Reproduce the lines below from the one that contains "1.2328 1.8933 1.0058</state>" through the end, inclusive, and add nothing.

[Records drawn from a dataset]
********
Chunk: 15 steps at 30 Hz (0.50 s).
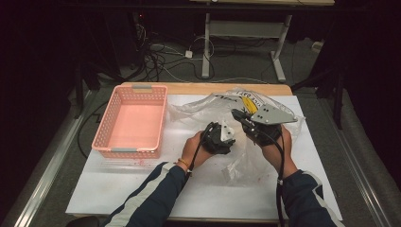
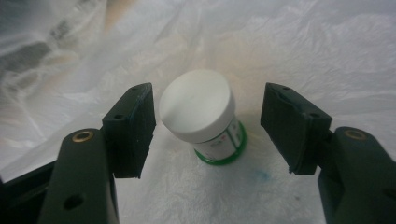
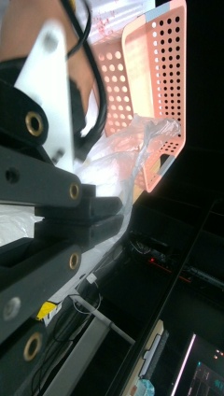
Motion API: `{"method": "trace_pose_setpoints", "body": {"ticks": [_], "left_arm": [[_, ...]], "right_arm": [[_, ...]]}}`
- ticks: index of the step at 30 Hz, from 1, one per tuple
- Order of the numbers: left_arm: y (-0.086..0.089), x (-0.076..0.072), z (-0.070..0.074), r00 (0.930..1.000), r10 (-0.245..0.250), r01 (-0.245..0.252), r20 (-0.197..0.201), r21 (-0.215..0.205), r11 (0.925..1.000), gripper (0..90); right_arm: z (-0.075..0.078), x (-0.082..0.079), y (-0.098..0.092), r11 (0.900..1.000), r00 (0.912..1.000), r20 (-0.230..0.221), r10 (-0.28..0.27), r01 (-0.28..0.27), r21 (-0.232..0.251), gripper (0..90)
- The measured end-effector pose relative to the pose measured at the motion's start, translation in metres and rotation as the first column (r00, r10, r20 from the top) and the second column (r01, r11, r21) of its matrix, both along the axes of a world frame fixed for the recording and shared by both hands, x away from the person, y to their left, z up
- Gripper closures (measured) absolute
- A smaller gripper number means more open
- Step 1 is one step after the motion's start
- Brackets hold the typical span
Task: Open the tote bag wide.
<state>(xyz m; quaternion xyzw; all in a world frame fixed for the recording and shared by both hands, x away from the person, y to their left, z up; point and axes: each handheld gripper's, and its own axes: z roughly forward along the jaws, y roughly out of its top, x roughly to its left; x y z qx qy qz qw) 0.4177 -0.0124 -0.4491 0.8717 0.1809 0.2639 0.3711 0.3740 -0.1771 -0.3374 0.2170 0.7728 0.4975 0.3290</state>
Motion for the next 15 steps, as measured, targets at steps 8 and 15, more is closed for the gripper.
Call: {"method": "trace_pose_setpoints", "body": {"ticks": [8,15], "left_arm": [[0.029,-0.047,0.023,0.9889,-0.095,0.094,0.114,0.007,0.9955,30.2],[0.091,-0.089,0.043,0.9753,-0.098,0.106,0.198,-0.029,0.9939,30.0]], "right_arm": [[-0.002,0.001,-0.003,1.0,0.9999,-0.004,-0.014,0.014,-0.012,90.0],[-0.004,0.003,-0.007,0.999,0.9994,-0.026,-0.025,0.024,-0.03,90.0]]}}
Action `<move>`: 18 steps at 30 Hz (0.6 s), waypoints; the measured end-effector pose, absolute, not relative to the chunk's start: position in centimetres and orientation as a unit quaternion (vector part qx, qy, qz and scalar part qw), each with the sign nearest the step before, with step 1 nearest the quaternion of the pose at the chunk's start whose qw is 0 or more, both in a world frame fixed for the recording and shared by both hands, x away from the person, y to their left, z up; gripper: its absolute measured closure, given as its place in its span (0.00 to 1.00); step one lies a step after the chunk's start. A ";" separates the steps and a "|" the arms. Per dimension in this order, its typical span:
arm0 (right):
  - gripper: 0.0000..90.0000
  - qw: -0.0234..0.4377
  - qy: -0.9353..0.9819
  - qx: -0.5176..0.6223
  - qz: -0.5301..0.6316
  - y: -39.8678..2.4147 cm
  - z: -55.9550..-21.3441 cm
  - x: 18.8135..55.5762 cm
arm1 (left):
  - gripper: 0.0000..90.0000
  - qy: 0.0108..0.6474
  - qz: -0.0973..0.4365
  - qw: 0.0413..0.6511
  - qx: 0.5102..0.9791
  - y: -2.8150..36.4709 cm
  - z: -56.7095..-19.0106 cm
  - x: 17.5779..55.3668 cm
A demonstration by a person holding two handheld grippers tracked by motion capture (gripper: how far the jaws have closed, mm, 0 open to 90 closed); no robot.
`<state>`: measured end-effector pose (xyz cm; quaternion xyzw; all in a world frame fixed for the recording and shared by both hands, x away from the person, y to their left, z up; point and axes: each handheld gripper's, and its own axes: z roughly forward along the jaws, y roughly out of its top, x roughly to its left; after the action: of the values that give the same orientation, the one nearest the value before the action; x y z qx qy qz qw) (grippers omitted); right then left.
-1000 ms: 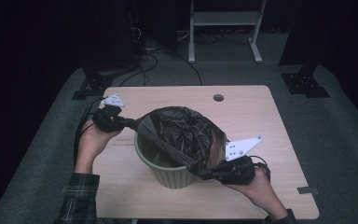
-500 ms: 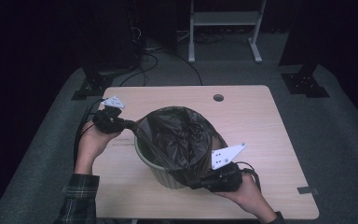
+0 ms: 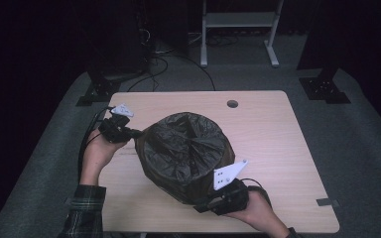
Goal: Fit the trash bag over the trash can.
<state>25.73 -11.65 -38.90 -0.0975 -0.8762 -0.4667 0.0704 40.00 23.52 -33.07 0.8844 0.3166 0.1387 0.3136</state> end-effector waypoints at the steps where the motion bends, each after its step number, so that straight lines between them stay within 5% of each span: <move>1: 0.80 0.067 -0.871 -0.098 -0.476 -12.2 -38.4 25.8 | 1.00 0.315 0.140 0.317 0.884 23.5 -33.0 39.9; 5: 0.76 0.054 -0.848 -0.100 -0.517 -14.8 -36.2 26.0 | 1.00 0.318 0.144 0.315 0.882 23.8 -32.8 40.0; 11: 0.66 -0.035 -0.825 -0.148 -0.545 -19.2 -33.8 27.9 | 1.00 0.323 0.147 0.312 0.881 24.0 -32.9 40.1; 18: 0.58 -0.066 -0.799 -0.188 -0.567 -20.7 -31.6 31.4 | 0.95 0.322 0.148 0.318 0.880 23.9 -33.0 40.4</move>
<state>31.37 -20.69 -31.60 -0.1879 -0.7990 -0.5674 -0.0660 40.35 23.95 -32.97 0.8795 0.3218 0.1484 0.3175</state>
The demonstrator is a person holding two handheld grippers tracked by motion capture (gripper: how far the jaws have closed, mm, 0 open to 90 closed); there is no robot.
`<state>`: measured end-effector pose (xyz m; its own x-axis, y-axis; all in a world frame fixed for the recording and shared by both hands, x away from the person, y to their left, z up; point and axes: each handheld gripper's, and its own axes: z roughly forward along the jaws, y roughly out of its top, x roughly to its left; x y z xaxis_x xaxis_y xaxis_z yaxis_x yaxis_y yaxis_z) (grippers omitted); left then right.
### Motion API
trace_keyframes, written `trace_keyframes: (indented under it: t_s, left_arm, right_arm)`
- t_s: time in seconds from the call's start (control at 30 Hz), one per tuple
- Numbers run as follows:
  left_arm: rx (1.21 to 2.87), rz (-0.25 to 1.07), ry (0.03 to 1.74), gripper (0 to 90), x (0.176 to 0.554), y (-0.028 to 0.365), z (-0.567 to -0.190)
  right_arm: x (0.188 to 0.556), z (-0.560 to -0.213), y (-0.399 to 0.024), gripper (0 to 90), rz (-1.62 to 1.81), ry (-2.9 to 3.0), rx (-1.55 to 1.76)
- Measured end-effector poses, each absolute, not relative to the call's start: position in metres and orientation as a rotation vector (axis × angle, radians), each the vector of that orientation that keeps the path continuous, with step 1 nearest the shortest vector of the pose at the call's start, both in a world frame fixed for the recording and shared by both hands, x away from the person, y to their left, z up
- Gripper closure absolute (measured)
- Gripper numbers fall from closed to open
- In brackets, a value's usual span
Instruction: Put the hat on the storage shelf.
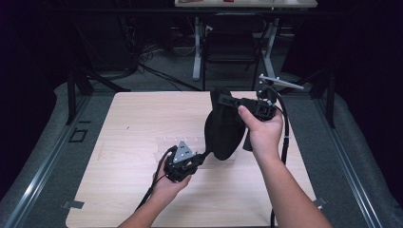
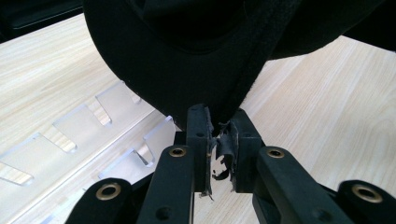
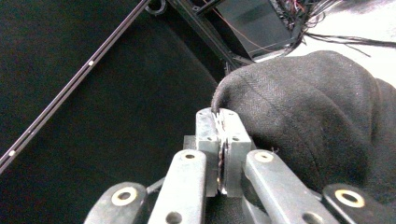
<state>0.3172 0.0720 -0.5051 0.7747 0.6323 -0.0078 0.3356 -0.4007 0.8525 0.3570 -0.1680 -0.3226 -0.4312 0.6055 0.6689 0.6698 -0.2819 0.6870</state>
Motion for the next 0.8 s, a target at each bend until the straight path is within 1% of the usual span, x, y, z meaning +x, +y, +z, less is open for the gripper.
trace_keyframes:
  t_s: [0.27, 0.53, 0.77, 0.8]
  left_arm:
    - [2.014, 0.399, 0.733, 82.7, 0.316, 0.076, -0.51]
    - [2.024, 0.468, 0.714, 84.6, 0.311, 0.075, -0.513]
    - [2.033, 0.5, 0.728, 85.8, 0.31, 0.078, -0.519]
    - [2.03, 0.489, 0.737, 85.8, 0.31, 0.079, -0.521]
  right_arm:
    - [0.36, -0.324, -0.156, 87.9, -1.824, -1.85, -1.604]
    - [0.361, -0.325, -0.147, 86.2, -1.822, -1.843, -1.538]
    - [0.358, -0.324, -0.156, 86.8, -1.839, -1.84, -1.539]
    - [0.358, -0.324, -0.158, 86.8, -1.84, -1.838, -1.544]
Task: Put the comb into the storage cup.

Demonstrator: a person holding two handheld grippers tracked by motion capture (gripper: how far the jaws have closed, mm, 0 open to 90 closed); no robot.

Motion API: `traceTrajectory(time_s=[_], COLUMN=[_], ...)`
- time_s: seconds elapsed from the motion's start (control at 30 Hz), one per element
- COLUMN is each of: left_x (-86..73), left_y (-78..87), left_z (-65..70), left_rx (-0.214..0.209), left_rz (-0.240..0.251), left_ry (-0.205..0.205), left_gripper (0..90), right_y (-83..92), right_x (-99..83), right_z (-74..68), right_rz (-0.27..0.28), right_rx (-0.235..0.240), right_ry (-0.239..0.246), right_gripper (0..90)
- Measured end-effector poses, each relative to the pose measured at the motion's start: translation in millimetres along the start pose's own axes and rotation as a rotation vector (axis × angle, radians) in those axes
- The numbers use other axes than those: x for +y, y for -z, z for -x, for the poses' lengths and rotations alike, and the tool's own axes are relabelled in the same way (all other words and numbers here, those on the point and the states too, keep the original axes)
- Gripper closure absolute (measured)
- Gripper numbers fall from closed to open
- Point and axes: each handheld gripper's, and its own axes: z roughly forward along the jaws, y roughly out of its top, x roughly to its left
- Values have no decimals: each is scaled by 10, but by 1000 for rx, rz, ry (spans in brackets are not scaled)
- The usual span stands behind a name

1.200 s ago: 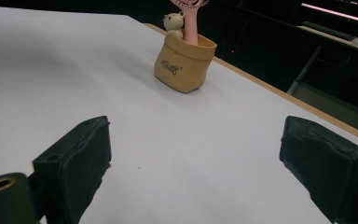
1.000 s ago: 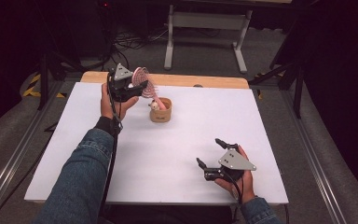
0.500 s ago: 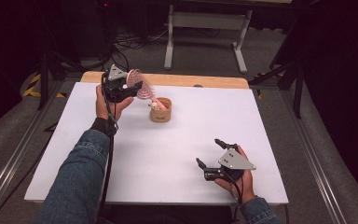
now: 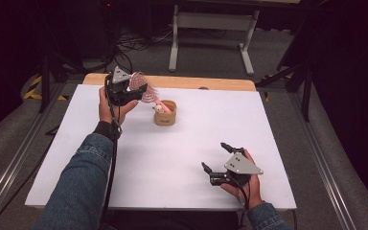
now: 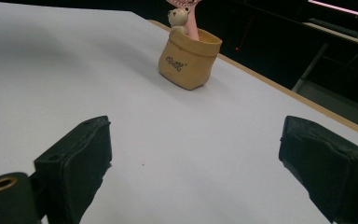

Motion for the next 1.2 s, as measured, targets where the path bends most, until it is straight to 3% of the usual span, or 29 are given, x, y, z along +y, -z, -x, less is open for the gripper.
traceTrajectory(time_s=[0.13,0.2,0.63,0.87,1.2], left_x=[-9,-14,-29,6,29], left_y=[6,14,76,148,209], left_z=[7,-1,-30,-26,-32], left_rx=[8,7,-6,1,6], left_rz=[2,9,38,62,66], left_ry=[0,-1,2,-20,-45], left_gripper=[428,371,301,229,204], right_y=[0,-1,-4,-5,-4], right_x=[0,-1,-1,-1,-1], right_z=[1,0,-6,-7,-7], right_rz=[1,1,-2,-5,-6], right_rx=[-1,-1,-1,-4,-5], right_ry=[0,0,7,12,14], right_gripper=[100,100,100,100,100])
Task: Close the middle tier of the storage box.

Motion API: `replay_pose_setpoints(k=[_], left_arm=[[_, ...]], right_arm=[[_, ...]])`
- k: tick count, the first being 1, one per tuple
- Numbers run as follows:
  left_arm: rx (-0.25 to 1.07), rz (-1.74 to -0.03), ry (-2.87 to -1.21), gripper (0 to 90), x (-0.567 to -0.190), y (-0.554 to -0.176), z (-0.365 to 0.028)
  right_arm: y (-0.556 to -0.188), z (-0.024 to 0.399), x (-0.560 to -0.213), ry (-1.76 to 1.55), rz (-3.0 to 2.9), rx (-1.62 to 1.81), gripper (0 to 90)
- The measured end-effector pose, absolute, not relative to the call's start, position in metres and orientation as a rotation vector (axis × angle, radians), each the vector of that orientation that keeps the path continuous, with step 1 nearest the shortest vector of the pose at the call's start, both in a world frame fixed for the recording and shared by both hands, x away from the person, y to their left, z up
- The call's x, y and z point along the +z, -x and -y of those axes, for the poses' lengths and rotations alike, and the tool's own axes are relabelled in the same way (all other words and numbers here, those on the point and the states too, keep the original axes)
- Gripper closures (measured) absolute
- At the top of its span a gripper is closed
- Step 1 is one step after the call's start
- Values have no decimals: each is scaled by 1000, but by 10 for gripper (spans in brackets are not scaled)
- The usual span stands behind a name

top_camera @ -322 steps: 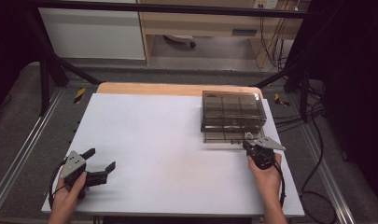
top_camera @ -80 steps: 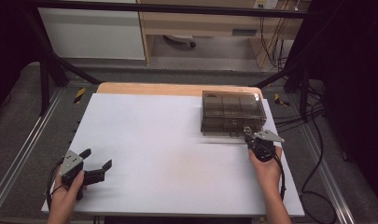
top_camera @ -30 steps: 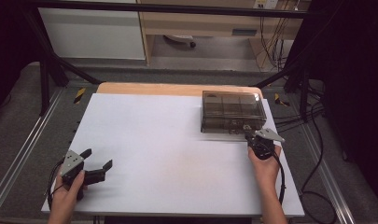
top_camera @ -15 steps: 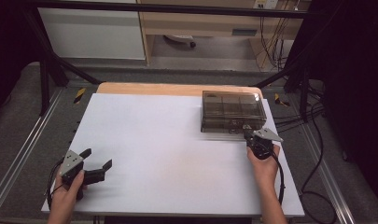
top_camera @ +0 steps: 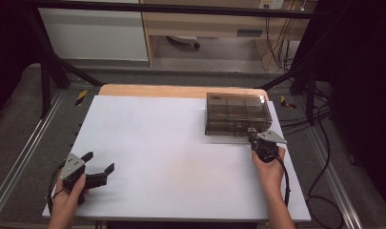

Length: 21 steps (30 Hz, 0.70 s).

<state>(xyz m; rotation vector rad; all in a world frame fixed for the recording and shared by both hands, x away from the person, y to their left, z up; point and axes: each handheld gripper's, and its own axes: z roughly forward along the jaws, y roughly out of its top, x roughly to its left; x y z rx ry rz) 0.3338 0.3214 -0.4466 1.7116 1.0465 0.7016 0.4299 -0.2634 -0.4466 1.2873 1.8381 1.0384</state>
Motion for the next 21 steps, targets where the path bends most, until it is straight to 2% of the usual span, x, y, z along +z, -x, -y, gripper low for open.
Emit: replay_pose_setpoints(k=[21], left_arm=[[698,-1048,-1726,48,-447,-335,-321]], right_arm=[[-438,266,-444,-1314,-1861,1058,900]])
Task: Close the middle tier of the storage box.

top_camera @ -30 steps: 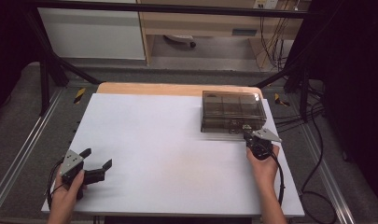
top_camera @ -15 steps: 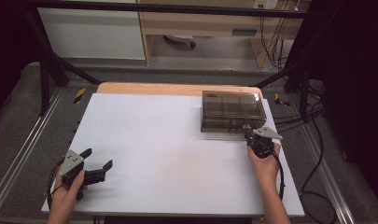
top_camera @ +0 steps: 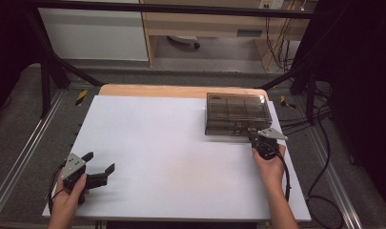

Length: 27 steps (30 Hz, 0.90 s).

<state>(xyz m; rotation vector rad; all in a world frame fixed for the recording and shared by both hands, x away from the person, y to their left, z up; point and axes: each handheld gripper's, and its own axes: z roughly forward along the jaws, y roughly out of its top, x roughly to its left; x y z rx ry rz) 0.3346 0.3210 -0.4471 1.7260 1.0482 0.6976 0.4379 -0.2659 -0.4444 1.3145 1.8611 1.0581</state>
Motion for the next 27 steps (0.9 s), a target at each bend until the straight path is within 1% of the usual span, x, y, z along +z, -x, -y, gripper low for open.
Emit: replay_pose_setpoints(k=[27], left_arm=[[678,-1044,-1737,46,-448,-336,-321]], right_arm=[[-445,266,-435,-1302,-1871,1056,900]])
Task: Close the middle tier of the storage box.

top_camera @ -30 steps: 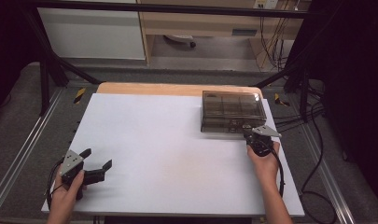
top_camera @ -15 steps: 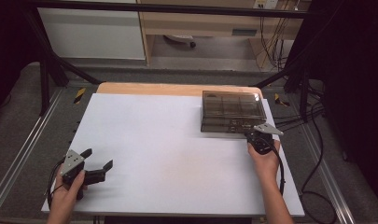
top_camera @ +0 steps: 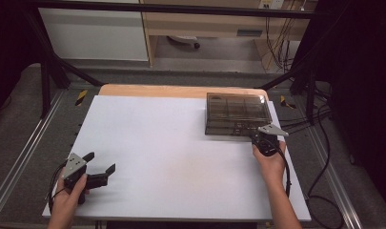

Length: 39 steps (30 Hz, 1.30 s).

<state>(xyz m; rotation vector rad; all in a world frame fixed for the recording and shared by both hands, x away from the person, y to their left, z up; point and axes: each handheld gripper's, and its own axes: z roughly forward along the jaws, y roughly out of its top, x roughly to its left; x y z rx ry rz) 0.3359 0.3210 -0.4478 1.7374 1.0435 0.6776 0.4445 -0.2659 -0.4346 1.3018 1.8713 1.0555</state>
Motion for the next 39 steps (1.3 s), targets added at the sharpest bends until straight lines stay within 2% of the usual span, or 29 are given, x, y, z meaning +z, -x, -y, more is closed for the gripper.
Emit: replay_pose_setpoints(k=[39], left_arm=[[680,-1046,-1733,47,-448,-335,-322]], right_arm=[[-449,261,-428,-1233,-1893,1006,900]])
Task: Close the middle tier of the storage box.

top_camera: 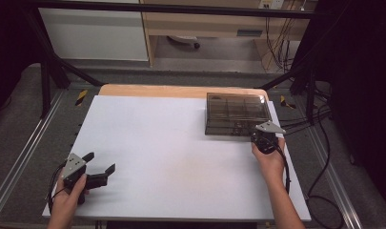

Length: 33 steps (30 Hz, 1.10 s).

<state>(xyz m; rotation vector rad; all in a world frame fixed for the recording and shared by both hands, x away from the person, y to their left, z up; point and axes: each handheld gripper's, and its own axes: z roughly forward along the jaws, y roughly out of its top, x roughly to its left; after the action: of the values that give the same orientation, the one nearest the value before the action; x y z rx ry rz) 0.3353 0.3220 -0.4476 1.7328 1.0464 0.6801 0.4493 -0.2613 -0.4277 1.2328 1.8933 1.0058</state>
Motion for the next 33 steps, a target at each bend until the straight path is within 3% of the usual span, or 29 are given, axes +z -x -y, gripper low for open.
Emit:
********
**TASK RESPONSE:**
<state>(xyz m; rotation vector rad; all in a world frame fixed for the recording and shared by both hands, x away from the person, y to their left, z up; point and axes: each handheld gripper's, and its own axes: z roughly forward along the jaws, y roughly out of its top, x roughly to its left; after the action: of the values that give the same orientation, the one nearest the value before the action; x y z rx ry rz) 0.3353 0.3220 -0.4476 1.7328 1.0464 0.6801 0.4493 -0.2613 -0.4277 1.2328 1.8933 1.0058</state>
Motion for the next 33 steps, a target at each bend until the straight path is within 3% of the usual span, or 29 are given, axes +z -x -y, gripper low for open.
Emit:

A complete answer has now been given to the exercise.